Given records -
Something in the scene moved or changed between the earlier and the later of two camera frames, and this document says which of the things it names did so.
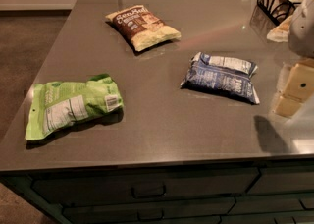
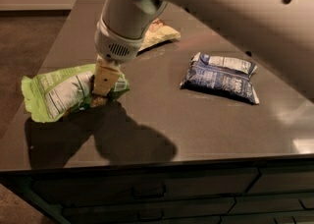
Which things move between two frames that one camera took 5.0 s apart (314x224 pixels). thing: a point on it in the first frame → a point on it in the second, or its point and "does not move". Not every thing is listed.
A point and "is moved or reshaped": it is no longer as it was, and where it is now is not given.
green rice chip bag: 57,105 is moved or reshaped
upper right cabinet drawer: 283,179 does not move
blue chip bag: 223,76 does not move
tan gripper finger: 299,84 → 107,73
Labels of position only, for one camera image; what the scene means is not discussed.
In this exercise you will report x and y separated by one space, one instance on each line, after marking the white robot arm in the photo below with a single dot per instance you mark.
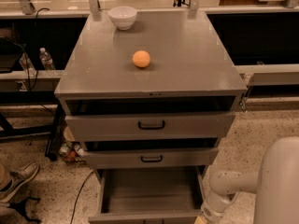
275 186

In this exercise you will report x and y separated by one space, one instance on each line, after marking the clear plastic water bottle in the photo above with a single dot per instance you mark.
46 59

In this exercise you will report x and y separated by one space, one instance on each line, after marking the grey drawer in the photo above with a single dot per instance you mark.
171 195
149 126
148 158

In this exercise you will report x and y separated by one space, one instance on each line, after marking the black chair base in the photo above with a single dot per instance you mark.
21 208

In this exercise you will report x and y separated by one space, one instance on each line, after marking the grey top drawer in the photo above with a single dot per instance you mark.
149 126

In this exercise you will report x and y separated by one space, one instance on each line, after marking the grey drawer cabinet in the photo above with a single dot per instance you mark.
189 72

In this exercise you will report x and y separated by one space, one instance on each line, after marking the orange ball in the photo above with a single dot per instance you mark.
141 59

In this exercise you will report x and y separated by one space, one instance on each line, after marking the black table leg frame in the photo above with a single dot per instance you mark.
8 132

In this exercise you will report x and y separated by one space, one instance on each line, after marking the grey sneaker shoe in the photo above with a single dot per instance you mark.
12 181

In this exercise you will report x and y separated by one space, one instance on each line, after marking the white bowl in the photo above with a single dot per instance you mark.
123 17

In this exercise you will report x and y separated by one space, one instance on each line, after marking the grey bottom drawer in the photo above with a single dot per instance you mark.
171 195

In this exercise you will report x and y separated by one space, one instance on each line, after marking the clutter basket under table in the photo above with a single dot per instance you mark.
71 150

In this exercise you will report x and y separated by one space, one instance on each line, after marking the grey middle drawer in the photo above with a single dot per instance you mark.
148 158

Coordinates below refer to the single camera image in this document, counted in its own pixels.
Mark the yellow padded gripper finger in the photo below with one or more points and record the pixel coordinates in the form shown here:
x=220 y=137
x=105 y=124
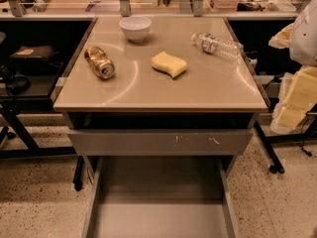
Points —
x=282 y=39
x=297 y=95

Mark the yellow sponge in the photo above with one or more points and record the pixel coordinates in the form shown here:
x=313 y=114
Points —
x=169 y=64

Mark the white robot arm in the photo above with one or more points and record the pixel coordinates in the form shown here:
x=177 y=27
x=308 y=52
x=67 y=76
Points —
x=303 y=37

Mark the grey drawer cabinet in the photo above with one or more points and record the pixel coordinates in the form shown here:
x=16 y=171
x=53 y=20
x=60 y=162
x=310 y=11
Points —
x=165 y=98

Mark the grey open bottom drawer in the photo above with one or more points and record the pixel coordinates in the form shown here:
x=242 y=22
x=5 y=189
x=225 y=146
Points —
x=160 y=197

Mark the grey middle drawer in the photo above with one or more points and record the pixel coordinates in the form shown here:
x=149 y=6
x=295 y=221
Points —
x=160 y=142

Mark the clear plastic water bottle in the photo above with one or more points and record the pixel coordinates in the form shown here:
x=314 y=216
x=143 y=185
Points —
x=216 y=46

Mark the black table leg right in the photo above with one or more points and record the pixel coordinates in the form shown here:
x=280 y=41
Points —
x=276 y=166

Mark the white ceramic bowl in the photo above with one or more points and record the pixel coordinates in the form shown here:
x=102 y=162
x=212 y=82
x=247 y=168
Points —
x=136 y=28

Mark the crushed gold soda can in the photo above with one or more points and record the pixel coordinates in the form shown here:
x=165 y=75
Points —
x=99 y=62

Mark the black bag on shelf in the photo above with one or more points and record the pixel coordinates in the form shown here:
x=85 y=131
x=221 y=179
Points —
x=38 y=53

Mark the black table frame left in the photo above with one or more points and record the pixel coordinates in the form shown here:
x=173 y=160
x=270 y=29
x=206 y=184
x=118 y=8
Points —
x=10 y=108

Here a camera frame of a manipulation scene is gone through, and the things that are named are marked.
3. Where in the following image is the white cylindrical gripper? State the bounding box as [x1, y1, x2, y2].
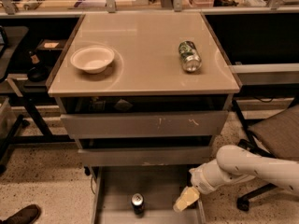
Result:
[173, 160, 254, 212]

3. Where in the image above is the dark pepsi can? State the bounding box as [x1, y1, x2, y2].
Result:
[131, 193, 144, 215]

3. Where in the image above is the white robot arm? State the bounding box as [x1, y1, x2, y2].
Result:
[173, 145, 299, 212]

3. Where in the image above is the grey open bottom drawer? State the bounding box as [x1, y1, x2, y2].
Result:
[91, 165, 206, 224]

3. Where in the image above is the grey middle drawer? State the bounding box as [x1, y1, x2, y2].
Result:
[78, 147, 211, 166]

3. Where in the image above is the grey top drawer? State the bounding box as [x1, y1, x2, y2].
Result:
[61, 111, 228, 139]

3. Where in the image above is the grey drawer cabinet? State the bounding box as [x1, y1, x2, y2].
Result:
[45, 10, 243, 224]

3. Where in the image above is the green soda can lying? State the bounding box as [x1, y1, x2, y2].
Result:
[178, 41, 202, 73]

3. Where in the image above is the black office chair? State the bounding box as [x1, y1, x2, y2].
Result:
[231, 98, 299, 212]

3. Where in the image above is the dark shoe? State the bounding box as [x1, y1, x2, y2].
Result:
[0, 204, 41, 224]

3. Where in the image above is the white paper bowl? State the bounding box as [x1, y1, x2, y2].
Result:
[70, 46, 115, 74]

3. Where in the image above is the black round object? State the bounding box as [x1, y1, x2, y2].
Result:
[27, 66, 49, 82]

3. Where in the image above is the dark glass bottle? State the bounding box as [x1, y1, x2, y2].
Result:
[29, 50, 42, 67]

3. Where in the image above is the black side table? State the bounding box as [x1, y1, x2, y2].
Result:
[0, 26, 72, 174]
...
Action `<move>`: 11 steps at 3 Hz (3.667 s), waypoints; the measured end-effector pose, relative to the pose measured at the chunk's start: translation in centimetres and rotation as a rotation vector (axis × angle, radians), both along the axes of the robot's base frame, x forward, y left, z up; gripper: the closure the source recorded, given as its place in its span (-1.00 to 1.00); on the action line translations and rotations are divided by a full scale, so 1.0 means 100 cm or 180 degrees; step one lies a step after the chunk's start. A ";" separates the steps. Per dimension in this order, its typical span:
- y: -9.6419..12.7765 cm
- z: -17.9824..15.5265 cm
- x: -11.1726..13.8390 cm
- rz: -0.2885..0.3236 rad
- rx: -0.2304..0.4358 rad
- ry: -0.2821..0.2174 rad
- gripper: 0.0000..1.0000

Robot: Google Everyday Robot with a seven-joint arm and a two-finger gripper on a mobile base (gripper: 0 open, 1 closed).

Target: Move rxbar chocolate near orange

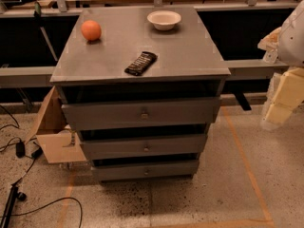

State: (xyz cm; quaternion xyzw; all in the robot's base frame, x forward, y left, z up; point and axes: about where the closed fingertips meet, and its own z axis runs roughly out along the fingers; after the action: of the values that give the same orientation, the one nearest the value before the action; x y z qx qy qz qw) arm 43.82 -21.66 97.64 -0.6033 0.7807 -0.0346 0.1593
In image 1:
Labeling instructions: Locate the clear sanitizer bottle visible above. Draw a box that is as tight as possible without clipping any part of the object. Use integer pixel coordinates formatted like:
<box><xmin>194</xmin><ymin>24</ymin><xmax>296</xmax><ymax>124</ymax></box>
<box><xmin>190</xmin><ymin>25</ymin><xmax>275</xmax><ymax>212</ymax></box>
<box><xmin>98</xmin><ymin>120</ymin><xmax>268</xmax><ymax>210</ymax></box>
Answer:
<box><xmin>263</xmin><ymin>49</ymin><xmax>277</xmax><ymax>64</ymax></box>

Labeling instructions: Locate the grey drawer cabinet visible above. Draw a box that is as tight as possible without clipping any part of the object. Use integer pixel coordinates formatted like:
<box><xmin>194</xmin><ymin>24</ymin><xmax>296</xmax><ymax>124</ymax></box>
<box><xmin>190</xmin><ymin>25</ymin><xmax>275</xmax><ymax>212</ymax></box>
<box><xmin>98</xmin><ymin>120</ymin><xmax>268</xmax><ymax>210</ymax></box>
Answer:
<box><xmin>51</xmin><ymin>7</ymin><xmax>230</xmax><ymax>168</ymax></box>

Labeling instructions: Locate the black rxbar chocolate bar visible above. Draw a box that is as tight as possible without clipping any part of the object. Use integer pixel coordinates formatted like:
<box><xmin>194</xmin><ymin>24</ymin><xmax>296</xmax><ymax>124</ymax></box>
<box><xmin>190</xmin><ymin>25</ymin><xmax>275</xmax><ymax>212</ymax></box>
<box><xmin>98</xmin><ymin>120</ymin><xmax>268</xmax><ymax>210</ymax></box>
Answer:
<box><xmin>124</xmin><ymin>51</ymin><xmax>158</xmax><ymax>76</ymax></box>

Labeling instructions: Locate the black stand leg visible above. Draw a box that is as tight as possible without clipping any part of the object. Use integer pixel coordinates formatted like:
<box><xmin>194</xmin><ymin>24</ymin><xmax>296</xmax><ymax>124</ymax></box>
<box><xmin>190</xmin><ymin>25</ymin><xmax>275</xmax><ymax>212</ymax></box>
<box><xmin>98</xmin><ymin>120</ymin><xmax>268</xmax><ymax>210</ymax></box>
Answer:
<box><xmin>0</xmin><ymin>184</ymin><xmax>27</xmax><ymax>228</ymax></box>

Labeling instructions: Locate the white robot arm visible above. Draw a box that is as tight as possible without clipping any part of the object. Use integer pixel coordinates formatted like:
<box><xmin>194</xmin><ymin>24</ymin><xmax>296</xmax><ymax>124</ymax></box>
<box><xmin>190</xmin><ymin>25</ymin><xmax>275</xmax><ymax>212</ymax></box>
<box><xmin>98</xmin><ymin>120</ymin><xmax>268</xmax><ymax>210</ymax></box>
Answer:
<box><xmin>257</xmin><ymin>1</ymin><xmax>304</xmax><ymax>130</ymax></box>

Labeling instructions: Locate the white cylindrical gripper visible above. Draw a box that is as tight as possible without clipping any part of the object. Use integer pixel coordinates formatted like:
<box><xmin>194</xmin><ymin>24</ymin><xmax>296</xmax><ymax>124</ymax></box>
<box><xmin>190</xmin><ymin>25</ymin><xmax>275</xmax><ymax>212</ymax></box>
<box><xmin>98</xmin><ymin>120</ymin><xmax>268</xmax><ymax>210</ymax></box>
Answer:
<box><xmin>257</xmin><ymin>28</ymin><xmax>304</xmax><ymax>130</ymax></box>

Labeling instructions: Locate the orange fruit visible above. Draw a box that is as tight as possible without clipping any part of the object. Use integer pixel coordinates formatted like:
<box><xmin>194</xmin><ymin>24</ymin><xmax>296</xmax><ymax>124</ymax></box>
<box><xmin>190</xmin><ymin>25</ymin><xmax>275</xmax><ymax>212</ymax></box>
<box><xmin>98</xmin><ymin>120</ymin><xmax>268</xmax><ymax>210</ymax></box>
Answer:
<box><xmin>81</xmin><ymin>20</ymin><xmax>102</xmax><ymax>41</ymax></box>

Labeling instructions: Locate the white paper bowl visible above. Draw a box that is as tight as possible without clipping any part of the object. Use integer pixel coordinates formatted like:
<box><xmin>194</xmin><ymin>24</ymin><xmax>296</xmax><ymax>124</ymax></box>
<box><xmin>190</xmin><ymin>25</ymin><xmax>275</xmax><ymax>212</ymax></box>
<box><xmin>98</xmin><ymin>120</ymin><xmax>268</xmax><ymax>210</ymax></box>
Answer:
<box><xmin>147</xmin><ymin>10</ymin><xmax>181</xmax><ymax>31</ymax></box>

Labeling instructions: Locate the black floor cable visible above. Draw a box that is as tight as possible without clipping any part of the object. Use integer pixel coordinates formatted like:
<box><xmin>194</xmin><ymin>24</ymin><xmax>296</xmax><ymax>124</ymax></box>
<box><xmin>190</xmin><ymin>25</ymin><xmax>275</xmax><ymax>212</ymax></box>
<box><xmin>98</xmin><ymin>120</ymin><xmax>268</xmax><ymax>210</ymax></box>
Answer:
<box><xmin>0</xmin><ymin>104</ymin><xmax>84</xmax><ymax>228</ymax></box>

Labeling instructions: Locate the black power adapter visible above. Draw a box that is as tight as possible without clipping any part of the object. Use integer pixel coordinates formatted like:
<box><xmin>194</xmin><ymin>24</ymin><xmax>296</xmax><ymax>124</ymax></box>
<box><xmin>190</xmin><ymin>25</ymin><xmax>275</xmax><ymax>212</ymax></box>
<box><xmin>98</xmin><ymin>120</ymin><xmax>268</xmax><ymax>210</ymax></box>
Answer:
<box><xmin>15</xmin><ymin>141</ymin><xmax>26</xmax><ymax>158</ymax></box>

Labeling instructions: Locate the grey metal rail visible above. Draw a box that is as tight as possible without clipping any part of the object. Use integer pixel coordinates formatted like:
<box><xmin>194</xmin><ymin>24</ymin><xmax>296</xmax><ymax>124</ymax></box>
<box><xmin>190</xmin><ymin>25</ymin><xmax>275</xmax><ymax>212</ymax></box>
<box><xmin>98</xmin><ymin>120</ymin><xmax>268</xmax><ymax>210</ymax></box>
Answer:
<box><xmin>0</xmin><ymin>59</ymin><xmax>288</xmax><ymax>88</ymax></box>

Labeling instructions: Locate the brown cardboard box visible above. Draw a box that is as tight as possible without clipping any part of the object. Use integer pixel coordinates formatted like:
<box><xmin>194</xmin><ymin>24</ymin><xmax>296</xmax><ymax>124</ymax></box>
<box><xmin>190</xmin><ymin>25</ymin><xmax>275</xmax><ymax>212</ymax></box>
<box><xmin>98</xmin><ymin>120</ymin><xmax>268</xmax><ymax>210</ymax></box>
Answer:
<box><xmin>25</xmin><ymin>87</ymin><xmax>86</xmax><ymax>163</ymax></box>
...
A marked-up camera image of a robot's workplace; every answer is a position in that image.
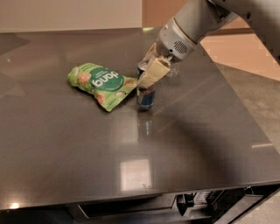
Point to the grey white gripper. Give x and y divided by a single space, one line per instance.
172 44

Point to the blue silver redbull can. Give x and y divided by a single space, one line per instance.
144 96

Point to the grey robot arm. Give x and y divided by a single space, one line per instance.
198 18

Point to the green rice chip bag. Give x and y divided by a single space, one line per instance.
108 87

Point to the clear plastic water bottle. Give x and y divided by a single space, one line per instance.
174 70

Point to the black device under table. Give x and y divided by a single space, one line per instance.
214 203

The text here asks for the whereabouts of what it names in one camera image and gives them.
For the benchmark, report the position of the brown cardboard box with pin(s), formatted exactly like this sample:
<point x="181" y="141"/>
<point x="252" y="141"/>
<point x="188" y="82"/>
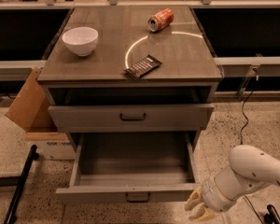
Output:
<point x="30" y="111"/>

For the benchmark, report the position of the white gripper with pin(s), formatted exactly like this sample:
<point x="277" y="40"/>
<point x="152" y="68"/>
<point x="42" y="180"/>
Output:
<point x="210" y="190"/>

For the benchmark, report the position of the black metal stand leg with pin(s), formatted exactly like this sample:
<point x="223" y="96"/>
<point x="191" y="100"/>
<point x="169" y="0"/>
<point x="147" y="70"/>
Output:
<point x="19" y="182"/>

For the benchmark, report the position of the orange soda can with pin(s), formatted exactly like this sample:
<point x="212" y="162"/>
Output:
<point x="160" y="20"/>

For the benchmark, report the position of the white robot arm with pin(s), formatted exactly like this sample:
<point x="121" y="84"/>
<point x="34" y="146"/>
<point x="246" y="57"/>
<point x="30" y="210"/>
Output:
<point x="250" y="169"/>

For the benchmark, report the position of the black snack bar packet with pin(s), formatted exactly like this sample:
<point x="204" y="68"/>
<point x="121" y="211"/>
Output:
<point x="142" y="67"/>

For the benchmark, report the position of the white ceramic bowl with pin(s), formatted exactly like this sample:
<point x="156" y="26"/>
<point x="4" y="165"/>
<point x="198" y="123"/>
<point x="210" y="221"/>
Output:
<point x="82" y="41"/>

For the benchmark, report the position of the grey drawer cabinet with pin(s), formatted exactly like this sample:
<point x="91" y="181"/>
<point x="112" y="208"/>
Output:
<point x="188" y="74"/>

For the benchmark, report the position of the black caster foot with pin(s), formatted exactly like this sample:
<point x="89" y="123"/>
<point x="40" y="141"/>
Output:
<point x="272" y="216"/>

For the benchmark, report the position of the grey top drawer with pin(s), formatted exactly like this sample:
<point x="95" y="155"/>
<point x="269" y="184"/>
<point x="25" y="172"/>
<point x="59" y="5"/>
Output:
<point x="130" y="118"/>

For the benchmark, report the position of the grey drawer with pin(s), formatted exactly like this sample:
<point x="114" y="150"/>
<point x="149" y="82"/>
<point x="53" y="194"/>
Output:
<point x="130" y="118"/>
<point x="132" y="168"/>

Work request - Your answer must be every line from the listing above that holds the string "right".

Response -
upper right cabinet drawer: 283,179 does not move
Mark the black table leg right in the photo above with one or more points and record the pixel coordinates in the form shown here:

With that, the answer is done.